● **AIM OF THE TASK**: Every line of the records below from the line with "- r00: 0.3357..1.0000" up to and including the line with "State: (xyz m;" must be reproduced exactly, and no line outside that range.

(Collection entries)
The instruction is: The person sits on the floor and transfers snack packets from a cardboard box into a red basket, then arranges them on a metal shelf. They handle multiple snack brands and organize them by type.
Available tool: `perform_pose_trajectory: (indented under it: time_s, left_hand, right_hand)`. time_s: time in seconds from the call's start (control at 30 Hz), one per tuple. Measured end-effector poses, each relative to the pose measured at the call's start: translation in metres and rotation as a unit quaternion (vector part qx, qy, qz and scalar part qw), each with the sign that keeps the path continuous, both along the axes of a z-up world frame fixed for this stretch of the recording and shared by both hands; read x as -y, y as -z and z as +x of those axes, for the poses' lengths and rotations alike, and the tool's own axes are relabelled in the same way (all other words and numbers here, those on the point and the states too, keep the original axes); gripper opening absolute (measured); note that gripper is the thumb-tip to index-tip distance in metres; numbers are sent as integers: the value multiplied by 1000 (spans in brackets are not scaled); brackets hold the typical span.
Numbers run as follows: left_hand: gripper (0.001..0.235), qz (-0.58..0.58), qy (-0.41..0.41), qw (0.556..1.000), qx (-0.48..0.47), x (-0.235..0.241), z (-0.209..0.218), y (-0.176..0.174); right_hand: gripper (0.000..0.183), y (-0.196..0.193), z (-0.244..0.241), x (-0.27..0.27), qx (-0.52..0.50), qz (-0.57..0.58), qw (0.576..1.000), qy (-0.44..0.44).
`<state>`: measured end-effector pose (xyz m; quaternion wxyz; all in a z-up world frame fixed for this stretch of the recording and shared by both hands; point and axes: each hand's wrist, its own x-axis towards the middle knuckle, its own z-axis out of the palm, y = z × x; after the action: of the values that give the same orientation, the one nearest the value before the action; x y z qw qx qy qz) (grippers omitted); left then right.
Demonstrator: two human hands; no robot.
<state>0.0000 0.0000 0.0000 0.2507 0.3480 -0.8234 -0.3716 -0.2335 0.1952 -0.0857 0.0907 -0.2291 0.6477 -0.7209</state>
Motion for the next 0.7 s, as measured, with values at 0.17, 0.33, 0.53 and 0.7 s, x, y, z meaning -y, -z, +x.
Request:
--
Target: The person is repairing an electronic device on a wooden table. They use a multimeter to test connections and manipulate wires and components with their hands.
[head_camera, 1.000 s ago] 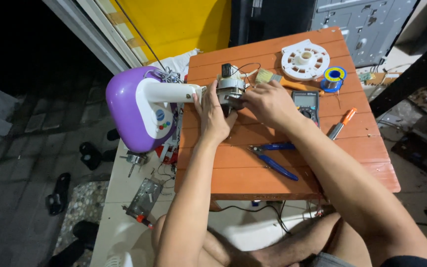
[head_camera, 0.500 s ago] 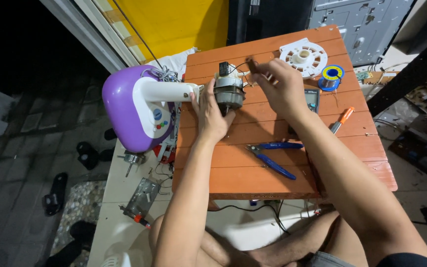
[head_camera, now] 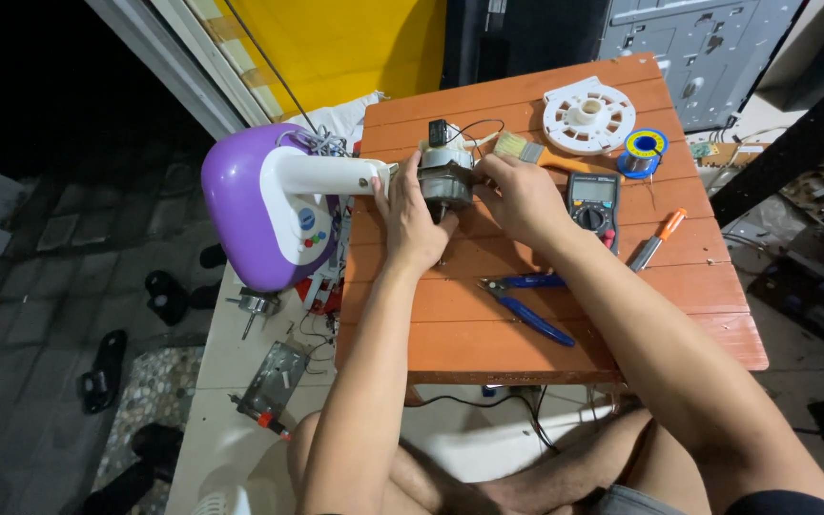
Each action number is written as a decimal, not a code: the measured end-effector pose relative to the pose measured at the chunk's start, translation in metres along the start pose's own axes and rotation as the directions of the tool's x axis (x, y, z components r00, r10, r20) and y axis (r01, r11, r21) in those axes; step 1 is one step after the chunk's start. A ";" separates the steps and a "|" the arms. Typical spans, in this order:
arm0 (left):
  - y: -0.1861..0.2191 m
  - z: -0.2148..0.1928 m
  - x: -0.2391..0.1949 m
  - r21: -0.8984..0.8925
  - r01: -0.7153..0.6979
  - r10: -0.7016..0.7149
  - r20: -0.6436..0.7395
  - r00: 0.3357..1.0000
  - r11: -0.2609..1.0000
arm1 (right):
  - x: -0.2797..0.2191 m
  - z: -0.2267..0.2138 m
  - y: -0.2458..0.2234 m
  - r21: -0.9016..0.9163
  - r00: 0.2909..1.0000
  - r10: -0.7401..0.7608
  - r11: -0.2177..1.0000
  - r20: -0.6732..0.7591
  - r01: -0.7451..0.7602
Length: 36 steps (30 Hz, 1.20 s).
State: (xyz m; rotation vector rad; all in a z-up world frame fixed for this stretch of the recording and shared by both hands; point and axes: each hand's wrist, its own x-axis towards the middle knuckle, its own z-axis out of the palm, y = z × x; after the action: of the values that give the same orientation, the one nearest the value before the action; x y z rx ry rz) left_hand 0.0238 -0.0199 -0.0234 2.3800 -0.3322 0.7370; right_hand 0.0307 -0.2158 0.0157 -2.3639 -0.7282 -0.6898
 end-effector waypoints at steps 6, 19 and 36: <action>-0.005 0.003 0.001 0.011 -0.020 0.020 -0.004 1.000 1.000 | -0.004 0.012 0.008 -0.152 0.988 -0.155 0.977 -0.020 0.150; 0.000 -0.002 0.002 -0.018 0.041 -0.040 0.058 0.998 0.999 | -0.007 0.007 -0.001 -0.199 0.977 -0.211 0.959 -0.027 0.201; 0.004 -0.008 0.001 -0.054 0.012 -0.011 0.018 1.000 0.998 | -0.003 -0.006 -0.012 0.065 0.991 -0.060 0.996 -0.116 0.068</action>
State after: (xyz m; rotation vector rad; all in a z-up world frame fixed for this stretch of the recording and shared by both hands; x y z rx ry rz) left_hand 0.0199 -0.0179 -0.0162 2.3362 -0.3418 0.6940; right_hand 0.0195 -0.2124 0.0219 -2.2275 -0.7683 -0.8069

● **SOLUTION TO THE EXERCISE**:
  - r00: 0.3357..1.0000
  - r11: -0.2609..1.0000
arm1 (right):
  - x: -0.2797..0.2191 m
  - z: -0.2267..0.2138 m
  - y: -0.2458..0.2234 m
  - r21: -0.9016..0.9163
  - r00: 0.2909..1.0000
  - r10: -0.7401..0.7608
  - r11: -0.2177..1.0000
  - r20: -0.6732..0.7591
  - r01: -0.7451..0.7602
Length: 36 steps (30 Hz, 1.20 s).
State: (xyz m; rotation vector rad; all in a z-up world frame fixed for this stretch of the recording and shared by both hands; point and axes: each hand's wrist, its own x-axis towards the middle knuckle, its own z-axis out of the palm, y = z × x; after the action: of the values that give the same orientation, the one nearest the value before the action; x y z rx ry rz) left_hand 0.0238 -0.0199 -0.0234 2.3800 -0.3322 0.7370; right_hand 0.0307 -0.2158 0.0157 -2.3639 -0.7282 -0.6898

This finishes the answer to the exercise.